Kommentar: Geheimdienste verletzten Rechtsstaatsprinzip

Auch wenn es nicht darum geht, die Verantwortung der RAF-Angehörigen in Frage zu stellen: Es bleibt skandalös, dass die Sicherheitsbehörden den Gerichten Informationen vorenthalten, um die offiziell erwünschte Darstellung der Geschehnisse abzusichern. Das bestätigt den Verdacht, dass die Verfahren gegen die RAF-Angehörigen keine „normalen“ Strafverfahren, sondern auch politische Prozesse waren. Die Anwendung des politischen Strafparagraphen 129a („terroristische Vereinigungen“) hat es in den 1970er Jahren möglich gemacht, eine Kollektivschuld für tatsächliche oder vermeintliche Mitglieder von RAF und anderen Vereinigungen auszusprechen. In den Strafprozessen wurde bewusst darauf verzichtet, individuelle Schuldnachweise zu führen – ein Prozessverhalten, das im Kampf gegen Rechts noch nie angewandt wurde.
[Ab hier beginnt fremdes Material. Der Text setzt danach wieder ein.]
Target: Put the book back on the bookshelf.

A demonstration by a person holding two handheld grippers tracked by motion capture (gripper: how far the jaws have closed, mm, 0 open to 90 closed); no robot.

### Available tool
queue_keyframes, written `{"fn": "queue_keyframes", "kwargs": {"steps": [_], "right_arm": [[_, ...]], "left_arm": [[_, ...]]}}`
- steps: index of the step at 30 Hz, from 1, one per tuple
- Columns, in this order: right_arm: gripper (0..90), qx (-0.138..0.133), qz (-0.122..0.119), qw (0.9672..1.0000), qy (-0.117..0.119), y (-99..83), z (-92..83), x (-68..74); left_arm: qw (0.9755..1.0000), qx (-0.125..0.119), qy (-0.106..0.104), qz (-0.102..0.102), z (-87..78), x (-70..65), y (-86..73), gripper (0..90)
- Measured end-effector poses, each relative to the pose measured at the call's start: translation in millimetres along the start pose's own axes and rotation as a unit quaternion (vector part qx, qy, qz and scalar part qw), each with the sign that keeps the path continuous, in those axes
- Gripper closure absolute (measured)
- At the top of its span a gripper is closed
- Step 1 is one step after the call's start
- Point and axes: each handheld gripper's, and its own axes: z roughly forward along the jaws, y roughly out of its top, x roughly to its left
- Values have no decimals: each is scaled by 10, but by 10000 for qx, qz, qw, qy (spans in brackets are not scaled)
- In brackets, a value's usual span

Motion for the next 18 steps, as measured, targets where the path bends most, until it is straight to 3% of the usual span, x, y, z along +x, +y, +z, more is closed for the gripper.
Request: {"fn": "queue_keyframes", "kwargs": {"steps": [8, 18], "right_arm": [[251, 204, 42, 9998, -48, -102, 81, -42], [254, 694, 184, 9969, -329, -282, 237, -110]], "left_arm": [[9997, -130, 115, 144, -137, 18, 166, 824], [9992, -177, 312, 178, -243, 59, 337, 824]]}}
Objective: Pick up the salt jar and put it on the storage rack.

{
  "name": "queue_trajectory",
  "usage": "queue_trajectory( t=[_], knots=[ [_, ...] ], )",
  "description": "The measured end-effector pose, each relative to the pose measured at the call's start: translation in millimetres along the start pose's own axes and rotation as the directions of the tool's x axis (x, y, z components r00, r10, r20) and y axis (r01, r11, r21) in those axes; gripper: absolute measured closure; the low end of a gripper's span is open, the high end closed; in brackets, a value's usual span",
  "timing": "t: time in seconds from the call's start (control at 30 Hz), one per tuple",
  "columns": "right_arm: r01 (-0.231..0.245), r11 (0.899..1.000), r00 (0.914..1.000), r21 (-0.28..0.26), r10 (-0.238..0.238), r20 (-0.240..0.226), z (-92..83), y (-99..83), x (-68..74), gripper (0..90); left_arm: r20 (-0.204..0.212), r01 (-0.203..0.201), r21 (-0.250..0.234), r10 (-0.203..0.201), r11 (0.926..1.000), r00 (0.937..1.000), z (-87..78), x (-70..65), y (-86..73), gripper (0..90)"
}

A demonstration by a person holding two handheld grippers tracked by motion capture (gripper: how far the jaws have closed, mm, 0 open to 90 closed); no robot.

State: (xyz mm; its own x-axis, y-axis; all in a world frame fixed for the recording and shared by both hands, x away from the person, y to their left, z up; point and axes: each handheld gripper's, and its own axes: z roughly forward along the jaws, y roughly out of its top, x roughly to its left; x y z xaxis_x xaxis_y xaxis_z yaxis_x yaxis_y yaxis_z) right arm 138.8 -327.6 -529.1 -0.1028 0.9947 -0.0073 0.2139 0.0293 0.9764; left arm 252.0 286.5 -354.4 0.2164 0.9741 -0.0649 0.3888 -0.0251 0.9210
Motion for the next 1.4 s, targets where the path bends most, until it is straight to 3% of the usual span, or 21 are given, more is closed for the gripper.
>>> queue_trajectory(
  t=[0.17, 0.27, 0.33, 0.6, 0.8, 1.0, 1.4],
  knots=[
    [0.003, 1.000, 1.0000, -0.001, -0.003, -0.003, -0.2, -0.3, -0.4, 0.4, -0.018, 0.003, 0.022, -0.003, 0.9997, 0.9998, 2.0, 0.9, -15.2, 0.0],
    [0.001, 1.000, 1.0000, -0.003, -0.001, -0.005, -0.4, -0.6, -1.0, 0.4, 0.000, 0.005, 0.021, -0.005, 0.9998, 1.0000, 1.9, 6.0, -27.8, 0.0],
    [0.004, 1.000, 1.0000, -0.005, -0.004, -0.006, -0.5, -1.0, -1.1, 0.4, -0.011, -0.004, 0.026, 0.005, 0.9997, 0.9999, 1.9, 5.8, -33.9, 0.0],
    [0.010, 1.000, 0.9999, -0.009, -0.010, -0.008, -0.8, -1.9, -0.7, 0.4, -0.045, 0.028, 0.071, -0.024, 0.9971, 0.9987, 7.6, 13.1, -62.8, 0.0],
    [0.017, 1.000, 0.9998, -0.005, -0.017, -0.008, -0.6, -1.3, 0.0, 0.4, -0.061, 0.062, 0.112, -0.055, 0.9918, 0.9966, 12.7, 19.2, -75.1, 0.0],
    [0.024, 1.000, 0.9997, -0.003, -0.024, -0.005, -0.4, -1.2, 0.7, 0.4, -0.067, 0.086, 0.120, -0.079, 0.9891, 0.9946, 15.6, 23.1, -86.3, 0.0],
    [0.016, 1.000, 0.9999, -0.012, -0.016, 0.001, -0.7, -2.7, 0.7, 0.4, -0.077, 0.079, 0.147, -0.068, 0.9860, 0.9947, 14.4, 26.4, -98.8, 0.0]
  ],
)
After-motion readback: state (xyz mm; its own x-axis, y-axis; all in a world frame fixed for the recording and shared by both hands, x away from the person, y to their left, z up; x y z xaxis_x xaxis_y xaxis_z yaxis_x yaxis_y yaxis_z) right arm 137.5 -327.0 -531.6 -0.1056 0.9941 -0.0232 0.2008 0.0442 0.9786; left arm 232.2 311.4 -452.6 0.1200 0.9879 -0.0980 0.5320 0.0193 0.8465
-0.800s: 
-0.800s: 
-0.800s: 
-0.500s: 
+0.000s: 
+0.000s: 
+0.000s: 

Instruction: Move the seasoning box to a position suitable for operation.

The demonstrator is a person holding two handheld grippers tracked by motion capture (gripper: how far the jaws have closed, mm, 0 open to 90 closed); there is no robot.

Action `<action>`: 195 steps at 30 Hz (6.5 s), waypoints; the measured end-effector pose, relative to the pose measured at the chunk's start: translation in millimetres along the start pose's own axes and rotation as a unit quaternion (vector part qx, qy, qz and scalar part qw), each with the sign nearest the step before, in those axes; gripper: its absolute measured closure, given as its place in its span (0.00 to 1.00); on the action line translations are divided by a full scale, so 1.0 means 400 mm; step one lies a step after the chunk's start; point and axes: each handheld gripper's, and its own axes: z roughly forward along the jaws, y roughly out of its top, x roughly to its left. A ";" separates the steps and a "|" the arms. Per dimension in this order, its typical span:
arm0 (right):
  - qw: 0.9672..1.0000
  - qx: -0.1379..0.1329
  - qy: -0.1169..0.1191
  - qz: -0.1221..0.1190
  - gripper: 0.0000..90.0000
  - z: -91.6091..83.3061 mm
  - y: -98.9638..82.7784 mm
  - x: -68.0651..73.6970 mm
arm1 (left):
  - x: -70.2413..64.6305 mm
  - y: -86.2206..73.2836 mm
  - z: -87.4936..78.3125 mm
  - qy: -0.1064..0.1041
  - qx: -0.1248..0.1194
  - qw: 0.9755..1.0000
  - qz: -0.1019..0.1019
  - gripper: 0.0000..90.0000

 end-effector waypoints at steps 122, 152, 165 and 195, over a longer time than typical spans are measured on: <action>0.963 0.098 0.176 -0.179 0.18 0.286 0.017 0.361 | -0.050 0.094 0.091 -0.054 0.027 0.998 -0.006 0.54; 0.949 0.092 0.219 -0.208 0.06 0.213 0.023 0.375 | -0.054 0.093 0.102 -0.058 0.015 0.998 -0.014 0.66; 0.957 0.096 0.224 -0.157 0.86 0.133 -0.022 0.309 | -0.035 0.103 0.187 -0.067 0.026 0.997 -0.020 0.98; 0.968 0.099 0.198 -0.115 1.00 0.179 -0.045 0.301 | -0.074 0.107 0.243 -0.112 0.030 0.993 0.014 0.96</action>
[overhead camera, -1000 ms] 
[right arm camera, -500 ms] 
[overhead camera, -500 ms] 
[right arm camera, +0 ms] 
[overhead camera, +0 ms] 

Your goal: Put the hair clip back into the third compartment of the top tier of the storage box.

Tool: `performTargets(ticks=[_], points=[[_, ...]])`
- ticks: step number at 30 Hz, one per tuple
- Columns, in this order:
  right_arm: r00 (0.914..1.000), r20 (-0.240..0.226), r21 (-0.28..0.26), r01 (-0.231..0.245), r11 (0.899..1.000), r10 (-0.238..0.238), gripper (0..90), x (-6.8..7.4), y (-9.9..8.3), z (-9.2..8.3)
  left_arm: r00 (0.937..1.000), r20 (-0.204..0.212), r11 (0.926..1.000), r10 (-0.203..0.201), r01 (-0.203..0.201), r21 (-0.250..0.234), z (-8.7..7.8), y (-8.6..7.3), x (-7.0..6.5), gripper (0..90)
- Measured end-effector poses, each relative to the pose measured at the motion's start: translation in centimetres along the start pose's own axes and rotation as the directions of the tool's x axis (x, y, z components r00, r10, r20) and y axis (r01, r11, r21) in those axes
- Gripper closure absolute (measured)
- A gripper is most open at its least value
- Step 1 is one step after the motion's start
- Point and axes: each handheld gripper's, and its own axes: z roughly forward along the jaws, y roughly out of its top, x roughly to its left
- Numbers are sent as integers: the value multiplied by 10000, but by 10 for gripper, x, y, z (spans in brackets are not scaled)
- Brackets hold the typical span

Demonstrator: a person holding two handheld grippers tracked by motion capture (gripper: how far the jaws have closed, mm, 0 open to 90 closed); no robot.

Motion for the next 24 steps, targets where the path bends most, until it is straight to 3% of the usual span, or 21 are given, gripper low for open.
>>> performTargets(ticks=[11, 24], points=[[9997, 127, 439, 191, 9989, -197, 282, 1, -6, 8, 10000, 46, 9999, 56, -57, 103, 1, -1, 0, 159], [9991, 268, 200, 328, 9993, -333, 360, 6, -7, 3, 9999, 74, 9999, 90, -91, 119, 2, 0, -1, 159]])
Es deutet alles darauf hin, dass der Rechtsstaat in den RAF-Prozessen seine eigenen Prinzipien nicht eingehalten hat – nicht zum ersten Mal. Rechtlich äußerst fragwürdige Methoden wenden vor allem die Geheimdienste immer wieder an – angefangen vom „Celler Loch“ über die Bespitzelung von Journalisten und „Dienstreisen“ nach Guantánamo und anderen Folterstätten, wo nicht die Folter angeprangert wird, sondern ihre Opfer verhört werden.

Aus diesem Grund fordere ich von der Bundesregierung: Erstens müssen 30 Jahre nach dem „Deutschen Herbst“ endlich die Karten auf den Tisch gelegt werden. Zweitens müssen die Geheimdienste umgestaltet und endlich einer demokratischen Kontrolle zugeführt werden.